University of Michigan
University of Michigan. (iStock)

After a protester invoked the pro-union mascot at a Jewish dean’s house, Michigan GEO clarified antisemitism has no place in their movement. 

The ongoing strike on the campus of the University of Michigan, led by U-M’s Graduate Employees Organization (GEO), caused some controversy last weekend while protesting outside of a U-M dean’s home. 

On Saturday morning, September 12, Michigan GEO held a protest outside of the home of Anne Curzan, dean of the school’s College of Literature, Science, and the Arts, when a member of the protests drew the figure of Scabby the Rat on a sidewalk outside the home with chalk.

Scabby the Rat
Inflatable rat in Long Island City Wikimedia Commons

Scabby, an unofficial union mascot born in Chicago in the late 1980s and early 1990s, has become synonymous with public labor disputes and is often used during protests to highlight anti-union behavior. The figure often appears at strikes as a giant inflatable, and has appeared all over the world in the U.S., U.K. and Australia, and was even featured in an episode of HBO’s “The Sopranos”.

But the use of the rat received blowback from what Michigan GEO called “concerned members of the U-M community,” as using a rat to denigrate an opponent can trace back to Nazis referring to Jews as vermin.

Dean Curzan is Jewish. She has opposed the strike, writing in a recent email to other faculty members that it “will damage a very important third party — our undergraduate students — who need and have every right to expect their classes to meet and their education to continue.”

U-M GEO released a statement on Twitter over the weekend in response to the blowback. 

“We want to respond immediately to the concerns we have received about a rat drawn by participants. We want to clarify that the drawing depicted Scabby the Rat, a symbol with a long history in the labor movement used to highlight anti-union behavior. However, given the close association of rat imagery with anti-Semitism it is clear to us that this image should not have been used. We regret the usage and commit to avoiding it going forward. We want to be very clear: anti-Semitism has no place in this strike or GEO,” the statement read.

The tweet was deleted shortly after posting. Amir Fleischmann, Secretary of the U-M GEO, told the JN they deleted the statement in order to prevent the conversation from moving farther away from the issues at hand, saying the online reaction they received for it was counterproductive and drew focus away from their strike and its goals. But the GEO still stands by the statement, according to Fleischmann.

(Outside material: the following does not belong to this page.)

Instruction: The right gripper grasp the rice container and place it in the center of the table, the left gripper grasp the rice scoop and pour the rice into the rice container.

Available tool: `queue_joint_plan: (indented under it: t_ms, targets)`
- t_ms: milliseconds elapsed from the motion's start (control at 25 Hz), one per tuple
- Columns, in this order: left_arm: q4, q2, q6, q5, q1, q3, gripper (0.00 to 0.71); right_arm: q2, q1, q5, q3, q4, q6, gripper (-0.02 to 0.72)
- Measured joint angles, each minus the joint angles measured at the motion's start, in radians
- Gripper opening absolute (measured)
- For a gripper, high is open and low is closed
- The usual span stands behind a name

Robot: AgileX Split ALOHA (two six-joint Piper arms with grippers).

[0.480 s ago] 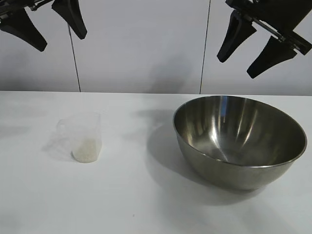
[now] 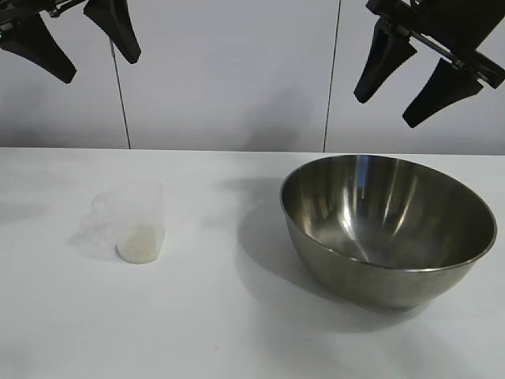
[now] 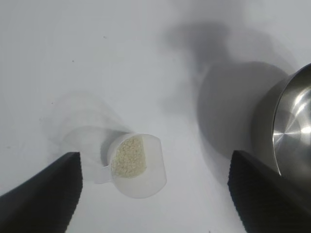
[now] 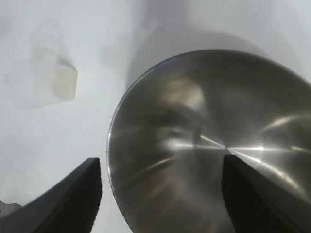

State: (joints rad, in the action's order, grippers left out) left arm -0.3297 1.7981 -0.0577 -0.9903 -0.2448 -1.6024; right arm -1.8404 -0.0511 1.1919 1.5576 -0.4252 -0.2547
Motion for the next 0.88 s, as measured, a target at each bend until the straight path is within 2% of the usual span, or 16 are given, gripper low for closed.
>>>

“I don’t believe there’s anything antisemitic inherent in Scabby the Rat,” Fleischmann said. “However, we know context changes the meaning of symbols, and some observers who were unfamiliar with the history of Scabby in the labor movement mistook it for antisemitic graffiti.”

The statement posted to Twitter had received pushback from the pro-union crowd, who argued the GEO was giving into bad faith arguments surrounding antisemitism. 

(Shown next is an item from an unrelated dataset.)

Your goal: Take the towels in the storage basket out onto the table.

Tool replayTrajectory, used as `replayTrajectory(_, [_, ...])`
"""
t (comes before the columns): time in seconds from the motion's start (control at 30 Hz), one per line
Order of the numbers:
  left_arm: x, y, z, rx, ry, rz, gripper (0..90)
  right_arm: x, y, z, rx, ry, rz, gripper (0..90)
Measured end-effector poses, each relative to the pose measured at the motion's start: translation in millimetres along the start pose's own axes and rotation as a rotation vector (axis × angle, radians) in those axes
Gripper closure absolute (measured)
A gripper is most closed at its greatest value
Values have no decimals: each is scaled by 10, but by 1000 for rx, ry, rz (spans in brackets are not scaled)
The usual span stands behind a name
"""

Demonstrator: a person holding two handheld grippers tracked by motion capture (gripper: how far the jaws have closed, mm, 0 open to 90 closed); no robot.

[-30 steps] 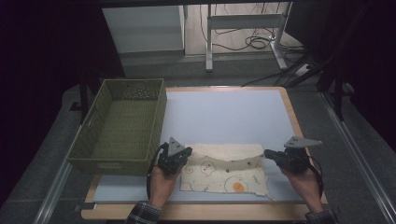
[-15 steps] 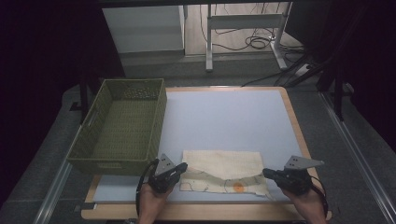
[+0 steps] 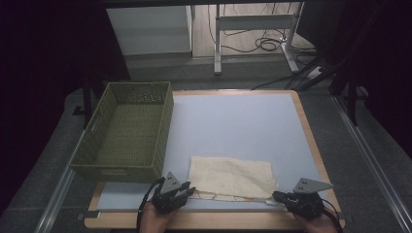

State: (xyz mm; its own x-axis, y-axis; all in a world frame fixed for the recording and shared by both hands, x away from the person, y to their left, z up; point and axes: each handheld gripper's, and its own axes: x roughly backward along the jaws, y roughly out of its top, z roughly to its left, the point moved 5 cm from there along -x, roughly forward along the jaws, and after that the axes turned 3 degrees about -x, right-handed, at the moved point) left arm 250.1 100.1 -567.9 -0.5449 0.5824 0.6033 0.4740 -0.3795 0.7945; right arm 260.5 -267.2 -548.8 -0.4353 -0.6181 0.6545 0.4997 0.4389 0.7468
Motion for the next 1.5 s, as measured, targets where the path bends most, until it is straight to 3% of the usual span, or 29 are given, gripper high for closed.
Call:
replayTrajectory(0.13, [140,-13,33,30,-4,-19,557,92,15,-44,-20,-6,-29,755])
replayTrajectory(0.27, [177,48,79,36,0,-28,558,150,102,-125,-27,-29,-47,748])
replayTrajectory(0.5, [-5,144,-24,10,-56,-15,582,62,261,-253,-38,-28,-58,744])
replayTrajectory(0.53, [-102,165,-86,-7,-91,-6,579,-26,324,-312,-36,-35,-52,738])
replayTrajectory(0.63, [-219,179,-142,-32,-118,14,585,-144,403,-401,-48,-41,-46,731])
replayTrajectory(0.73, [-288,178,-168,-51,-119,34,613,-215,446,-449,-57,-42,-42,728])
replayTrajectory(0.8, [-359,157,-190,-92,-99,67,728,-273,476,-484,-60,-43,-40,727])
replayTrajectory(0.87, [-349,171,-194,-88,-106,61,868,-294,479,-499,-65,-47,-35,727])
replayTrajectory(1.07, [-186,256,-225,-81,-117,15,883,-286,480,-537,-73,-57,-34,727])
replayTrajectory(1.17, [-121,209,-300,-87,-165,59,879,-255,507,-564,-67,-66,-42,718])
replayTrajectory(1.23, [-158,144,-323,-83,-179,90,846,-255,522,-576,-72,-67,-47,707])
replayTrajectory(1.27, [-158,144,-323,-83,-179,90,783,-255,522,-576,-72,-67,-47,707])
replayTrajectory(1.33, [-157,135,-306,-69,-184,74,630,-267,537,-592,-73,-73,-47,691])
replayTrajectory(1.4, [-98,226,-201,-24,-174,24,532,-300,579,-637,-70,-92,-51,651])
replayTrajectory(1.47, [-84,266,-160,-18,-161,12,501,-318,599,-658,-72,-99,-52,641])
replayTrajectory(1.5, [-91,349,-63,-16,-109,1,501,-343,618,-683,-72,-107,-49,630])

“It goes without saying that GEO unequivocally condemns anti-Jewish racism and antisemitism,” Fleischmann said. “We are an anti-racist organization and I hope that is extremely evident from the different demands we’re making in this campaign, prominently including anti-policing demands and justice for international students.” 

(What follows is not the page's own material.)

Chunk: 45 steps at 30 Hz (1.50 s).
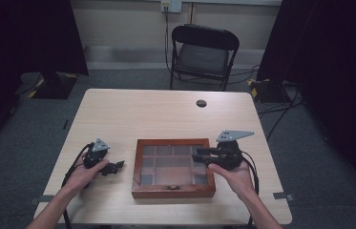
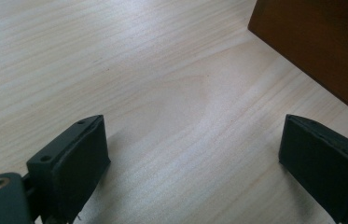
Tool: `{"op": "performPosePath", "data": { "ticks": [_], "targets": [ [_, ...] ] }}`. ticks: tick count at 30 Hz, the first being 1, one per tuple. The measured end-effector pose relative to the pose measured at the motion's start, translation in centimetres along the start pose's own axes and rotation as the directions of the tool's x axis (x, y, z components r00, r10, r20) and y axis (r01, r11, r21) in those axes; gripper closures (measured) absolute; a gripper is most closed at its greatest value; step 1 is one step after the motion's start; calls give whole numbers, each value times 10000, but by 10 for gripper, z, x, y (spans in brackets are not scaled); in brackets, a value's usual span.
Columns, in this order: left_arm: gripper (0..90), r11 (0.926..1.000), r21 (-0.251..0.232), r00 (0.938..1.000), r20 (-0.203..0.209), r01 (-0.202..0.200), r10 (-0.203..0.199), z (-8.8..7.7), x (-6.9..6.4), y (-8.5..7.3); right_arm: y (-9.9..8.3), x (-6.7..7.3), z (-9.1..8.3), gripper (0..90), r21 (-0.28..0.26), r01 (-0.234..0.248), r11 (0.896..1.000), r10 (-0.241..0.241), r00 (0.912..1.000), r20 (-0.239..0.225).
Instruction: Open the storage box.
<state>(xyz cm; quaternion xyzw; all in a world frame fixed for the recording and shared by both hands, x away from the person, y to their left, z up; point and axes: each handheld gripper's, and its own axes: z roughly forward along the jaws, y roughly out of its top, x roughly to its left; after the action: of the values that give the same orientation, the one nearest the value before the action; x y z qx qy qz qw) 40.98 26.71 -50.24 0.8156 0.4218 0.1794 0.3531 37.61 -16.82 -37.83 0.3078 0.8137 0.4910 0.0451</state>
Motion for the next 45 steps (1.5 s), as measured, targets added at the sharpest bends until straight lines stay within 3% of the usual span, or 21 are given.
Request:
{"op": "performPosePath", "data": {
  "ticks": [7, 14, 23, 38, 45],
  "targets": [
    [74, 10000, 2, 10000, 1, 0, 0, 0, 0, 0, 2, 11, 17, 640, 222, 286, 9993, -275, 9983, -520],
    [74, 10000, 0, 10000, 1, 1, -1, 0, 0, 0, -3, 28, 36, 696, 726, 730, 9947, -634, 9899, -1266],
    [74, 10000, 0, 10000, -1, -3, 3, 0, 0, 0, -21, 43, 54, 763, 1651, 1352, 9770, -999, 9734, -2062],
    [74, 10000, -1, 10000, -2, -1, 1, 0, 0, 0, -39, 43, 68, 787, 2300, 1569, 9605, -1051, 9693, -2223],
    [74, 10000, -1, 10000, -1, 0, 0, 0, 0, 0, -41, 45, 69, 803, 2173, 1658, 9619, -1179, 9689, -2174]
  ]
}}
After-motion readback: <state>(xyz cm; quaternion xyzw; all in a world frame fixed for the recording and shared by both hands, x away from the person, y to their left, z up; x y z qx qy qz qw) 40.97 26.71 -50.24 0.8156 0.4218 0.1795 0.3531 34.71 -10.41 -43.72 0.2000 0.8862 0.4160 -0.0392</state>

The strike, which began Tuesday, September 8, is two-pronged, with the union pushing for both COVID-19 safety demands and anti-policing demands. 

GEO is demanding “sufficient, transparent, robust plans for testing, contact tracing, and campus safety… for graduate employees, a universal right to work remotely without documentation… for international students, better International Center support… for graduate students, unconditional support in the form of extensions to degree timelines and funding”, and more.  

GEO is also demanding “access to a disarmed and demilitarized workplace where lethal weapons are prohibited… the defunding of the Division of Public Safety and Security (DPSS), involving a cut of 50% of their annual budget and a reallocation of the funds to community-based justice initiatives.” 

Further demands include that U-M “cut all ties with police, including Ann Arbor Police Department (AAPD) and Immigration and Customs Enforcement (ICE)”. 

On Monday, U-M took to Washtenaw County Circuit Court to order striking GEO members to return to work, seeking a temporary restraining order and preliminary injunction against the union strike. 

GEO responded with a statement later that day, condemning U-M for going to the courts instead of working towards solutions, and stating their intent to keep striking. 

“This legal move is a clear sign that withholding our labor is working: The University is feeling our power,” the GEO wrote in a statement.

The JN will provide updates as this story evolves.